What this task involves: All that should come back is the lines of the data below from the one containing "item at (406, 130)" to the one containing "item at (381, 163)", inclusive, exactly as they stand.

[Collection entries]
►
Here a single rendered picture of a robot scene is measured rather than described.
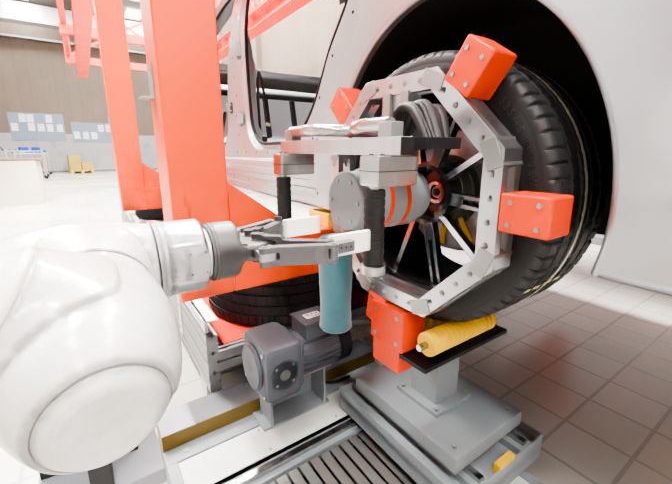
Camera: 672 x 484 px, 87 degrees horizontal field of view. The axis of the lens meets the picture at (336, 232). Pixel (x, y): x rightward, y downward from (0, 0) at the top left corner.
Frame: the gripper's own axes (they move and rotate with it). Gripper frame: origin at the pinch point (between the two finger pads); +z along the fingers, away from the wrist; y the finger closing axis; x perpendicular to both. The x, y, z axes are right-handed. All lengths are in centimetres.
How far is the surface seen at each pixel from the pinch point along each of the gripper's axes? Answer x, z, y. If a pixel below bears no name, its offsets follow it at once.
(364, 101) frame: 24.4, 28.1, -28.1
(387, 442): -70, 30, -18
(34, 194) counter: -65, -113, -782
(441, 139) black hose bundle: 14.4, 18.0, 4.9
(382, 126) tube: 16.4, 9.5, -0.3
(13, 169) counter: -21, -135, -782
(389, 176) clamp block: 8.5, 8.7, 2.5
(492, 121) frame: 17.8, 32.6, 4.6
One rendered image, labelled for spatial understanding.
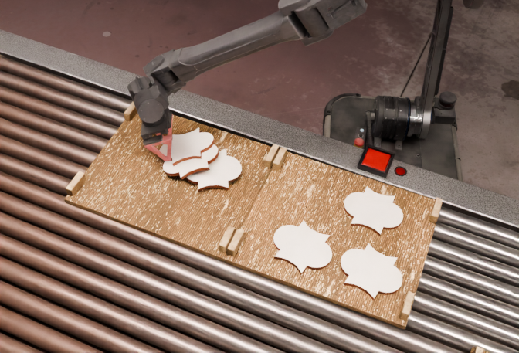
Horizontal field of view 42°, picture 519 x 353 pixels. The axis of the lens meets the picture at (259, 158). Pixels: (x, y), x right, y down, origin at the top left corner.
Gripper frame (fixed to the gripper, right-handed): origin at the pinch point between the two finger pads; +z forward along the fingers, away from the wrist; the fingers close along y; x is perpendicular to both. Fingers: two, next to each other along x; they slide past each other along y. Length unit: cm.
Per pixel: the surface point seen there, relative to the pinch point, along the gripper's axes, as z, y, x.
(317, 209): 14.8, -18.2, -32.2
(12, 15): 30, 200, 99
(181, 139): 0.1, 2.9, -3.5
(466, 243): 28, -27, -63
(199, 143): 0.1, -0.8, -8.3
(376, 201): 17, -18, -46
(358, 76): 86, 145, -65
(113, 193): 1.0, -10.7, 13.3
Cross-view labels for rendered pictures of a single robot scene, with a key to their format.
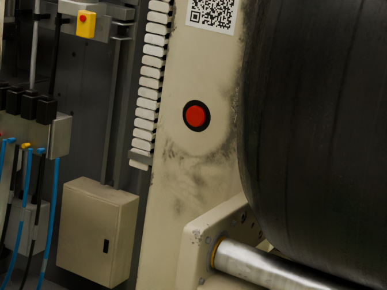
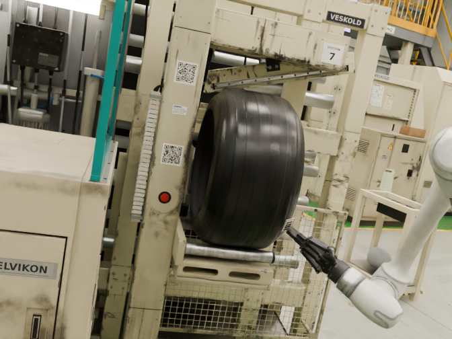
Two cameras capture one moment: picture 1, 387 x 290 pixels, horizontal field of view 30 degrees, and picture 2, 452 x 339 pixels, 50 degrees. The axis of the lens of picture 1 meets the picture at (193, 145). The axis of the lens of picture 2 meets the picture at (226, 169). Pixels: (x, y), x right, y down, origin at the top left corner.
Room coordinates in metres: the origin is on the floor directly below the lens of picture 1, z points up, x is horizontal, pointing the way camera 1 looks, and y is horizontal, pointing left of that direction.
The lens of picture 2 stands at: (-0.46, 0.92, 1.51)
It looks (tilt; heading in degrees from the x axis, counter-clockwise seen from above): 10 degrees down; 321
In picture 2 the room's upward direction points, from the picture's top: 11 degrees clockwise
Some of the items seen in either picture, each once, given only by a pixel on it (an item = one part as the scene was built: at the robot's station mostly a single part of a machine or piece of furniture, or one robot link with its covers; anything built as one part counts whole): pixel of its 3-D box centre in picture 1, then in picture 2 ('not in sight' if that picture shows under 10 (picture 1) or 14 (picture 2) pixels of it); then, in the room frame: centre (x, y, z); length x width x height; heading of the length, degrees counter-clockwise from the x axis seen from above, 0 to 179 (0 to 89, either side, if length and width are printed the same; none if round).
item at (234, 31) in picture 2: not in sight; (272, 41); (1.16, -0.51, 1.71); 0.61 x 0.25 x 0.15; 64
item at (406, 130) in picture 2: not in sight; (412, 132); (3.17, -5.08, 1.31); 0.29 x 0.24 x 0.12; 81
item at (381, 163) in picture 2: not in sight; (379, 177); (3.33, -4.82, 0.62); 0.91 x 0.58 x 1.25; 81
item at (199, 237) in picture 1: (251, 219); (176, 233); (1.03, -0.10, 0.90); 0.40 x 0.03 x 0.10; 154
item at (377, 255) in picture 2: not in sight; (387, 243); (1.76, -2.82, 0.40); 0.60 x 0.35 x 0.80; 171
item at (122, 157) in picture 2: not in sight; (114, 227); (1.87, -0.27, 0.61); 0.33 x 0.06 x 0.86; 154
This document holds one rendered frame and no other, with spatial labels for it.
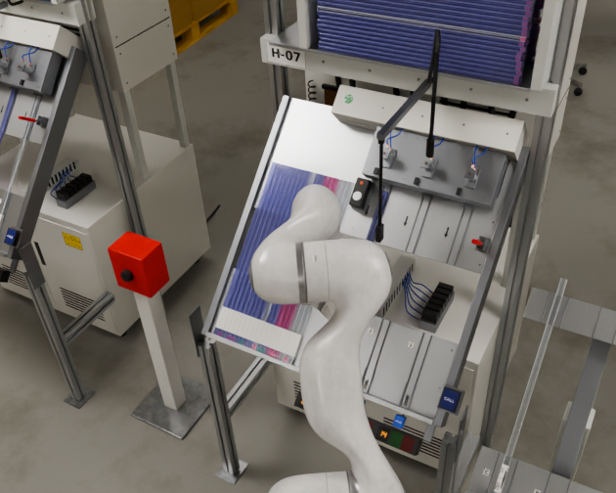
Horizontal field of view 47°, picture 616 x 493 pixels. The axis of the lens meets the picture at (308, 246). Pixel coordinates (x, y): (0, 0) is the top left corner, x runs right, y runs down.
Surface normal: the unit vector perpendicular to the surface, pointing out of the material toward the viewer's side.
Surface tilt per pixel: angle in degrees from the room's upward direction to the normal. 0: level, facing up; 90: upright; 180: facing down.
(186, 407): 0
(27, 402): 0
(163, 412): 0
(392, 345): 43
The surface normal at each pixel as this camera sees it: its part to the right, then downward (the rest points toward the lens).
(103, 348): -0.05, -0.78
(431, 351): -0.36, -0.18
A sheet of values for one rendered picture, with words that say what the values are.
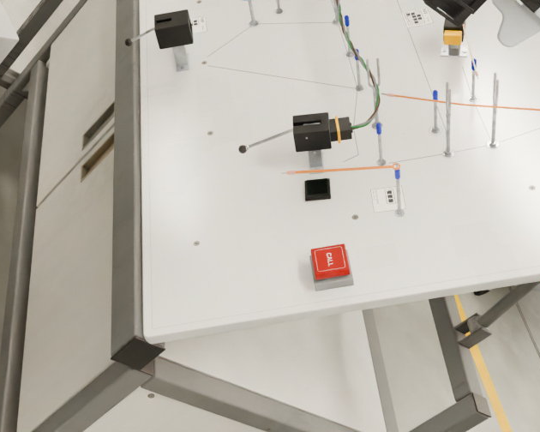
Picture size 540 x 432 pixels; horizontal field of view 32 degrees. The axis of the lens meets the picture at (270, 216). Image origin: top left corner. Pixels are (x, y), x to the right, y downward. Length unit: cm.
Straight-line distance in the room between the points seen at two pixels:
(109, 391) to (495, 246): 61
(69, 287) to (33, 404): 21
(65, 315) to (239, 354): 32
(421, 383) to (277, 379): 197
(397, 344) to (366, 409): 182
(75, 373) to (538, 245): 75
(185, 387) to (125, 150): 43
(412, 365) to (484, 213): 218
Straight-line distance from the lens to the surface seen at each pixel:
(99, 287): 163
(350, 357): 184
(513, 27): 100
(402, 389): 347
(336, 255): 137
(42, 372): 171
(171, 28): 171
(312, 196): 148
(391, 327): 363
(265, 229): 146
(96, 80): 206
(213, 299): 139
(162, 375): 147
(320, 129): 147
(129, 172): 161
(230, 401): 154
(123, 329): 142
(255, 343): 166
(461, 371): 172
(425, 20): 180
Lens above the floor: 178
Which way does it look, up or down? 31 degrees down
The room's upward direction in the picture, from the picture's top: 49 degrees clockwise
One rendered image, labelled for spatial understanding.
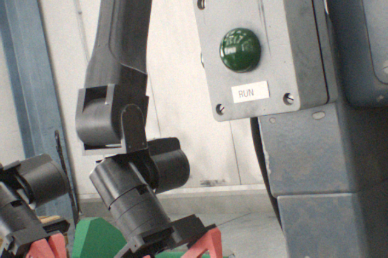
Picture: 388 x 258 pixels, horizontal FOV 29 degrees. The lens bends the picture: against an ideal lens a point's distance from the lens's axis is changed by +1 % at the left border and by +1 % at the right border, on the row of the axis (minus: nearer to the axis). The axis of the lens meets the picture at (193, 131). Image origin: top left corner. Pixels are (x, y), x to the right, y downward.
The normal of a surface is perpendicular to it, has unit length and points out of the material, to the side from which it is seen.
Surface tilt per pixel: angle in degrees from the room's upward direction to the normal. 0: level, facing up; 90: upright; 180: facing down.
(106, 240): 75
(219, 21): 90
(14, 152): 90
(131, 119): 92
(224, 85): 90
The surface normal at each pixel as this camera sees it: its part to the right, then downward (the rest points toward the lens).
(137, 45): 0.78, -0.14
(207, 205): -0.67, 0.16
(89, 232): 0.65, -0.34
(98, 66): -0.66, -0.22
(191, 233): 0.54, -0.59
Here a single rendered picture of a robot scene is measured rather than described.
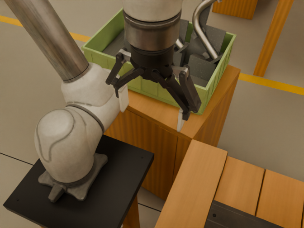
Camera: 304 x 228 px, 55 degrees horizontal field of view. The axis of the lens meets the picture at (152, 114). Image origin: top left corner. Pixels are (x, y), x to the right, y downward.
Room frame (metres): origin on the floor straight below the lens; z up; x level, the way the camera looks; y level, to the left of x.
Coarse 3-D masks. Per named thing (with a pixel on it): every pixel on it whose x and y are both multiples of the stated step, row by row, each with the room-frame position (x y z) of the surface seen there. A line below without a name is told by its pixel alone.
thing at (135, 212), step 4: (136, 196) 0.57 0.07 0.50; (136, 200) 0.57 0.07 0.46; (132, 204) 0.53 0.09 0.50; (136, 204) 0.57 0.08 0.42; (132, 208) 0.53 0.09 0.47; (136, 208) 0.56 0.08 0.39; (128, 212) 0.53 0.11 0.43; (132, 212) 0.53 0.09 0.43; (136, 212) 0.56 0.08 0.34; (128, 216) 0.53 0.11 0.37; (132, 216) 0.52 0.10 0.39; (136, 216) 0.56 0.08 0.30; (124, 220) 0.54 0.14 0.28; (128, 220) 0.53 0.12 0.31; (132, 220) 0.52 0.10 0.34; (136, 220) 0.55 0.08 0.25; (124, 224) 0.53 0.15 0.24; (128, 224) 0.53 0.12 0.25; (132, 224) 0.52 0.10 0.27; (136, 224) 0.55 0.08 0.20
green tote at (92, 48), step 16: (96, 32) 1.21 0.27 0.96; (112, 32) 1.31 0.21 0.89; (96, 48) 1.18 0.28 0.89; (224, 48) 1.20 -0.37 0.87; (112, 64) 1.03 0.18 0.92; (128, 64) 0.98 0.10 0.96; (224, 64) 1.08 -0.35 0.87; (144, 80) 0.95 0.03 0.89; (176, 80) 0.88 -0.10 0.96; (160, 96) 0.92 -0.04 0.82; (208, 96) 0.87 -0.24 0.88; (192, 112) 0.85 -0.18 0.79
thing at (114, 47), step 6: (120, 36) 1.33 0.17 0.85; (114, 42) 1.28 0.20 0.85; (120, 42) 1.28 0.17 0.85; (186, 42) 1.28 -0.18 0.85; (108, 48) 1.23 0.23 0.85; (114, 48) 1.23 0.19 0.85; (120, 48) 1.23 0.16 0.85; (186, 48) 1.23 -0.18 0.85; (108, 54) 1.18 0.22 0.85; (114, 54) 1.18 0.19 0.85; (192, 78) 1.01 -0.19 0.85; (198, 78) 1.01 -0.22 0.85; (198, 84) 0.97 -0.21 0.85; (204, 84) 0.97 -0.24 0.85
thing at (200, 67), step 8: (208, 8) 1.19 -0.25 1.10; (200, 16) 1.19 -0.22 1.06; (208, 16) 1.18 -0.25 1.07; (200, 24) 1.17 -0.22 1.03; (192, 32) 1.17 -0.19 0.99; (208, 32) 1.14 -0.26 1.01; (216, 32) 1.13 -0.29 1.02; (224, 32) 1.11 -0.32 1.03; (192, 40) 1.15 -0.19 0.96; (200, 40) 1.14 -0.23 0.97; (216, 40) 1.11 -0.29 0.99; (192, 48) 1.13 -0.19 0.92; (200, 48) 1.12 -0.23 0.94; (192, 56) 1.07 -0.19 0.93; (200, 56) 1.09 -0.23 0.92; (192, 64) 1.05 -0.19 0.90; (200, 64) 1.04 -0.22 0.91; (208, 64) 1.03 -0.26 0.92; (216, 64) 1.01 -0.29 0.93; (192, 72) 1.03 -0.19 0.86; (200, 72) 1.02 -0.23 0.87; (208, 72) 1.01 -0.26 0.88; (208, 80) 0.99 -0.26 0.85
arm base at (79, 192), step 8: (96, 160) 0.53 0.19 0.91; (104, 160) 0.53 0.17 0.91; (96, 168) 0.50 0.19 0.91; (40, 176) 0.47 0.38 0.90; (48, 176) 0.47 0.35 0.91; (88, 176) 0.46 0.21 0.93; (96, 176) 0.48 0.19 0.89; (40, 184) 0.45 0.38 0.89; (48, 184) 0.44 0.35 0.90; (56, 184) 0.43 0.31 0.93; (64, 184) 0.43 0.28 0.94; (72, 184) 0.43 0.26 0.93; (80, 184) 0.43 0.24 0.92; (88, 184) 0.44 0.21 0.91; (56, 192) 0.40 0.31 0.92; (72, 192) 0.41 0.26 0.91; (80, 192) 0.41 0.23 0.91; (56, 200) 0.39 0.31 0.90; (80, 200) 0.39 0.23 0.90
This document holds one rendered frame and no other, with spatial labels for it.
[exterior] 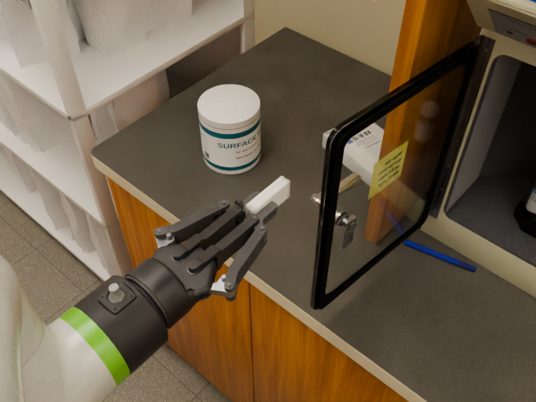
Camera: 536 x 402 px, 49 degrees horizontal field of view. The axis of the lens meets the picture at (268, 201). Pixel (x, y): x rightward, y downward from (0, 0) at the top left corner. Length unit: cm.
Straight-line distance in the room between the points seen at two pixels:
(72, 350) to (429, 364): 64
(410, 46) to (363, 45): 77
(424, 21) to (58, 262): 187
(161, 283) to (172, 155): 74
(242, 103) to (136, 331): 72
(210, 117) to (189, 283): 60
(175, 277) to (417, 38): 47
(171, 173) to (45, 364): 79
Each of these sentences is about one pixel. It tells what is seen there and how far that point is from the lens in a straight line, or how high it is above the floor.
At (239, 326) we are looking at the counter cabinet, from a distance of 142.
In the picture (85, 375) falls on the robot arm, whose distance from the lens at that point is 59.
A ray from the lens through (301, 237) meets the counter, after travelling 116.
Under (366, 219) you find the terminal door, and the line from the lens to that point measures 92.
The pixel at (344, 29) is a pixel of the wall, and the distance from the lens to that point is 166.
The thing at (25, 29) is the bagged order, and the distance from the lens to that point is 169.
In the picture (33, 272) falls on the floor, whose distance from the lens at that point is 244.
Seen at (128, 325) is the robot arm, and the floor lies 134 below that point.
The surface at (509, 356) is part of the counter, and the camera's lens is 110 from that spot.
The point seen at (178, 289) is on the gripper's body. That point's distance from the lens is 63.
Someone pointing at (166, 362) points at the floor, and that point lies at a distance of 210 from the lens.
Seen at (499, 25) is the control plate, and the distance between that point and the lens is 84.
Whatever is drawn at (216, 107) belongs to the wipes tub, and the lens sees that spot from 122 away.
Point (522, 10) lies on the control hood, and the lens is 76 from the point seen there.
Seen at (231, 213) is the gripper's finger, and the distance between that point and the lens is 70.
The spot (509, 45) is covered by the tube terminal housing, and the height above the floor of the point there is 139.
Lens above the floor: 185
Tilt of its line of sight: 48 degrees down
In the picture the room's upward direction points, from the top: straight up
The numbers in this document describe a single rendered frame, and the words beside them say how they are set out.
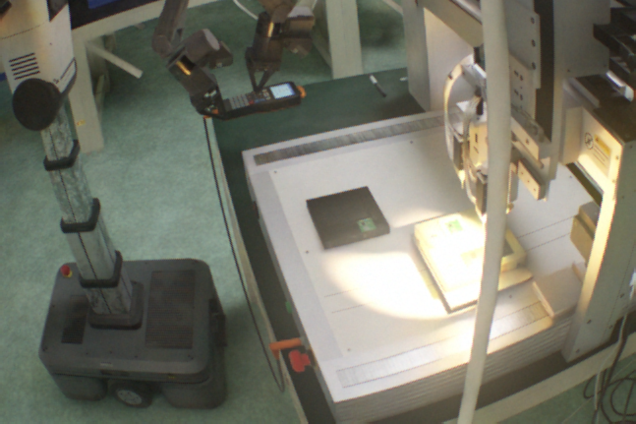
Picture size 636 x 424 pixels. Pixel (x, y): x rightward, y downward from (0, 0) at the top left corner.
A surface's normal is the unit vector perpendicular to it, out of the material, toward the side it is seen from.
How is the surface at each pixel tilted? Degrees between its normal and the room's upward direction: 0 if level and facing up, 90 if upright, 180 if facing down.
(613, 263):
◄
Result of the exercise:
item at (406, 130) in picture 2: not in sight; (412, 132); (3.17, -5.08, 1.31); 0.29 x 0.24 x 0.12; 81
item at (381, 163) in picture 2: not in sight; (379, 177); (3.33, -4.82, 0.62); 0.91 x 0.58 x 1.25; 81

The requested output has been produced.